Kuroi Ame II is part of the Salons noirs series of huge charcoal works begun in 2006. Alain Huck explores great human tragedies in the works, freely associating personal, literary, iconographic and historical references and superimposing different images.

‘Kuroi ame’, written in capitals in the bottom quarter of the drawing, means ‘black rain’ in Japanese. It is the title of a 1966 book by Masuji Ibuse recounting the lives of survivors of the 1945 Hiroshima bombing. The author describes the radioactive, ash-laden rain that fell after the atomic bomb was dropped on the city. In the foreground, Huck depicts the lashing rain with vertical sweeps of charcoal pigment using rags and brushes. The carbon black of the charcoal echoes the ashy, death-dealing rain. The spectator must peer through the ‘curtain’ to make out the underlying composition.

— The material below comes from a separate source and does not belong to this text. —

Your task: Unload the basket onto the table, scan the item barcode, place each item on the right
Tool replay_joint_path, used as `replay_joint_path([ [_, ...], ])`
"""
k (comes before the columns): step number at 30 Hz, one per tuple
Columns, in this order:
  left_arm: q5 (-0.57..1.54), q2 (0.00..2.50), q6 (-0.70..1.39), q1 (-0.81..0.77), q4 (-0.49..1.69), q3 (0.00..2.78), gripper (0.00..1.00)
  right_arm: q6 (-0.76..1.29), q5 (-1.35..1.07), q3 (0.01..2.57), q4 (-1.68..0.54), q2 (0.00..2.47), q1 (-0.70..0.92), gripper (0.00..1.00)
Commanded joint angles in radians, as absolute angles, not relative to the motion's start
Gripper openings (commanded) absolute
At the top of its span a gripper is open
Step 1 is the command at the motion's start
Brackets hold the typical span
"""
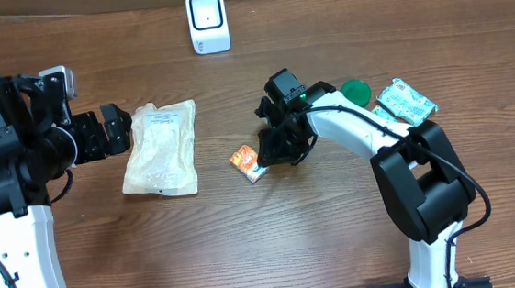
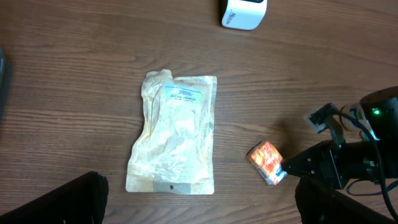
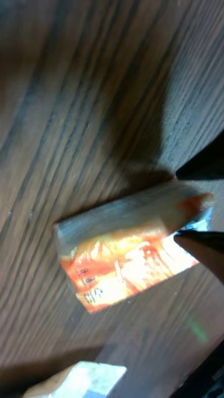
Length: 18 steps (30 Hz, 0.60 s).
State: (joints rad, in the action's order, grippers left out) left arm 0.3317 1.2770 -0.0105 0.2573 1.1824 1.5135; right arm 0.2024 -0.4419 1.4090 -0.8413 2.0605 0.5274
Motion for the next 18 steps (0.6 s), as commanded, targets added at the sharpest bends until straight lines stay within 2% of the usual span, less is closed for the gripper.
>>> replay_joint_path([
  [1,0.334,1.294,-0.025,0.262,1.181,1.531,0.99,0.212,-0.476,1.406,-0.842,2.099,0.535,0.18],
  [3,0.333,1.3,-0.022,0.261,1.181,1.531,1.0,0.212,-0.495,1.406,-0.838,2.099,0.534,0.1],
  [9,0.333,1.307,-0.022,0.262,1.181,1.532,0.99,0.212,-0.496,1.406,-0.833,2.099,0.54,0.09],
  [10,0.333,1.307,-0.022,0.262,1.181,1.532,1.0,0.213,-0.496,1.406,-0.831,2.099,0.54,0.1],
  [12,0.333,1.307,-0.022,0.262,1.181,1.532,0.99,0.236,-0.495,1.406,-0.83,2.099,0.54,0.3],
  [16,0.333,1.307,-0.023,0.262,1.18,1.532,1.0,0.306,-0.495,1.406,-0.824,2.099,0.54,0.3],
  [18,0.332,1.307,-0.023,0.262,1.177,1.532,0.99,0.344,-0.493,1.405,-0.816,2.103,0.541,0.25],
])
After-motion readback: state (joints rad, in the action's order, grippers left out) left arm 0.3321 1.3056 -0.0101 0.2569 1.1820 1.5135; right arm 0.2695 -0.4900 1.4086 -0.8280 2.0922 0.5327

Beneath the layer evoking Hiroshima are open coffins contemplated by a cohort of horsemen. This is a reference to the left-hand side of the Triumph of Death (c. 1338–9), the right-hand side of the same work inspiring this work’s 2008 companion piece Kuroi Ame, held in a private collection. The fresco, now attributed to Buonamico Buffalmacco, was painted in Pisa shortly before the outbreak of the Black Death that ravaged Tuscany in 1348.

In juxtaposing eras, circumstances and memories of these tragedies, Huck offers a subjective reading of our human fate. The history of civilisation is seen as a succession of events striving to eradicate human existence, while at the same time preserving it despite the misfortunes that afflict us.

Bibliography

Julie Enckell Julliard, Alain Huck. Les salons noirs, Zürich, Scheidegger & Spiess, 2015: [24] and 41.

David Lemaire, Alain Huck. La symétrie du saule, Geneva, Mamco, 2015: 29-32 and 185.

Bernard Fibicher, Catherine Lepdor and Sarah Zürcher, Hespérides, exh. cat. Lausanne, Musée cantonal des Beaux-Arts, Lausanne, 2009: 64-65.